Jierde bemerkte sehr wohl, wie sich der Junge gegen die Erkenntnis sträubte, doch fehlte ihm das nötige zwischenmenschliche Verständnis, um die Beharrlichkeit zu verstehen, mit der der Jüngere von sich behauptete, nichts Besonderes an sich zu haben.

„Warum sollte es unmöglich sein?“, fragte Jierde mit sanfter Stimme und bedachte ihn mit einem gütigen Blick, der zweifelsfrei über seine Ungeduld, dass der Junge sich so anstellte, hinwegtäuschen sollte. Doch natürlich merkte das naive Kind davon nichts und ließ sich darüber hinwegtäuschen. Jierdes Täuschungsmanöver erzielte den gewünschten Effekt und der dumme Junge fing an, Vertrauen zu ihm zu fassen. Bald würde er ihn genau da haben, wo er ihn wollte, da war sich der Blondschopf sicher.

„Ich bin doch nur…“ Aber von Neuem versagte dem Jüngeren die Stimme.

Langsam aber sicher verließ Jierde die Geduld, er war es nicht gewöhnt, sich so zurückhalten zu müssen und normalerweise ließ er sich so etwas nicht gefallen, doch er brauchte das Kind nun einmal!

„Was bist du?“, fiel Jierde ihm in schneidenden Tonfall ins Wort, der Henry kurz erschaudern ließ.

„Du einfältiger Junge, was wehrst du dich so gegen deine Bestimmung? So viele Menschen setzten auf dich, gaben nie die Hoffnung auf und was machst du? Du nimmst es nicht ernst?! Das kann nicht dein Ernst sein, denn auf so einen Feigling können wir nicht so viele Perioden gewartet haben. Wir warteten auf einen mutigen Jungen, der uns von dem Joch unserer Herrscherin befreit, aber stattdessen kriegen wir ein verängstigtes Kind.“

Der scharfe Tonfall sowie der verachtende Blick verletzen Henry aufs Tiefste, allerdings war es durchaus beabsichtigt den Jungen zu provozieren und ihm dabei weh zu tun, denn mittlerweile riss dem Blonden auch der letzte Geduldsfaden. Er hatte schließlich noch Besseres zu tun, als einen Jungen zu bekehren!
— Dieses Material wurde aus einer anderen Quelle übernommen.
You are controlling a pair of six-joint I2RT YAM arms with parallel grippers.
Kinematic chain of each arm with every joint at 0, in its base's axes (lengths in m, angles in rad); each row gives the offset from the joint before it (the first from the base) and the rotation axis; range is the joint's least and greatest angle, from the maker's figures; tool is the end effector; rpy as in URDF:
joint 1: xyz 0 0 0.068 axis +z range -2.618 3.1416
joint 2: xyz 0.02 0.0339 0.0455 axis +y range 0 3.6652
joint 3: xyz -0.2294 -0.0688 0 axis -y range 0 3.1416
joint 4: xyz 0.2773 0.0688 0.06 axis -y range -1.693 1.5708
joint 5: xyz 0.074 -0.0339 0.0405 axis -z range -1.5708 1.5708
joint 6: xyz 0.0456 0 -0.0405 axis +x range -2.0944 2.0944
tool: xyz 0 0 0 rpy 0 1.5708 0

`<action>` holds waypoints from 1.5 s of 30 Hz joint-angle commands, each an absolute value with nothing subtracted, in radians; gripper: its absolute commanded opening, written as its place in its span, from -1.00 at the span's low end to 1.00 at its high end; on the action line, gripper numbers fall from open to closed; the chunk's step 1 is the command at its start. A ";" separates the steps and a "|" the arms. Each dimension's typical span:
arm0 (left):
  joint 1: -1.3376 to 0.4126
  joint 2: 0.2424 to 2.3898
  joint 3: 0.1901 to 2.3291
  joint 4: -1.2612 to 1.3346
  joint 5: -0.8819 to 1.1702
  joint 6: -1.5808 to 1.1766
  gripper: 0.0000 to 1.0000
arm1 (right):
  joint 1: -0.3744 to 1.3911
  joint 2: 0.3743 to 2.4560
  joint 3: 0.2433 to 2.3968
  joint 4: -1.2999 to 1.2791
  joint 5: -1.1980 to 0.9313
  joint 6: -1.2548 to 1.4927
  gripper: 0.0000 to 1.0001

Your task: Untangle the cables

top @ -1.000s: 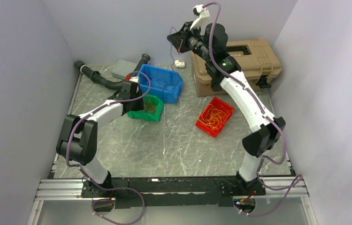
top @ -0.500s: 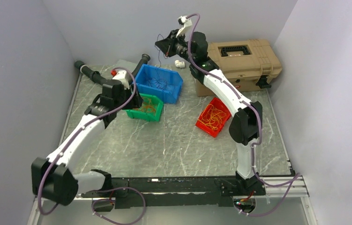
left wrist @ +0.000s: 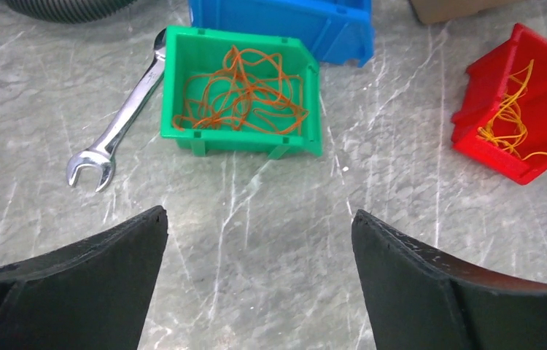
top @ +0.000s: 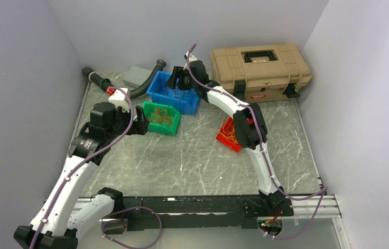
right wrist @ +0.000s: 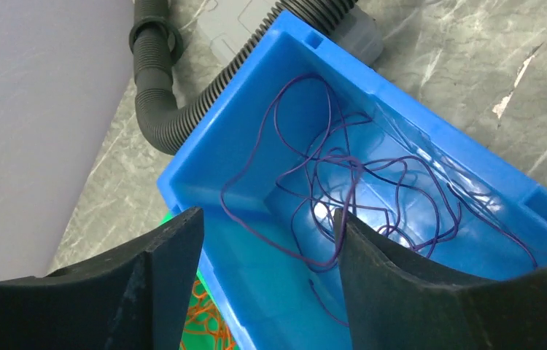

Sobald er merkte, dass sein Gegenüber derart getroffen war, fuhr in einem etwas gemäßigteren Tonfall fort.

„Verstehst du endlich, was für eine wichtige Rolle du spielst für unser Land? Streite dein Schicksal nicht mehr ab und lass mich dir alles lehren, was dir vorenthalten wurde und was man dir schon bei deiner Ankunft hätte erzählen müssen! Aber dazu musst du Vertrauen zu mir fassen, sonst kann dir niemand helfen. Bist du bereit, mir zuzuhören und endlich die Wahrheit zu erfahren? Dann begleite mich in einen anderen Raum, der angemessener für deine Geschichte ist.“

Henry wusste nicht, was er antworten sollte, er befand sich in einem seelischen Zwiespalt, er brannte darauf zu erfahren, was anscheinend jeder andere wusste und ihm vorenthalten wurde, aber auf der anderen Seite erinnerte er sich an die Worte seiner Schwester, die ihn ermahnte, niemandem zu vertrauen. Doch andererseits, hatte sie ihm je Grund gegeben, ihr Vertrauen zu schenken? Der junge Mann hatte Recht und alles Gesagte erschien ihm realistisch. Er hatte ein Recht zu erfahren, wer er war und jene Fragen würde ihm beantwortet werden. Er müsste einfach nur mitgehen, aber war das die richtige Entscheidung? Vielleicht beschwor er damit auch ein Unglück herauf, vor dem ihn Lidera versuchte zu warnen.

Jierde beobachtete gespannt die Miene seines Gegenübers, wandte sich dann um und schickte sich an zu gehen.

In dem Moment traf Henry seine Entscheidung.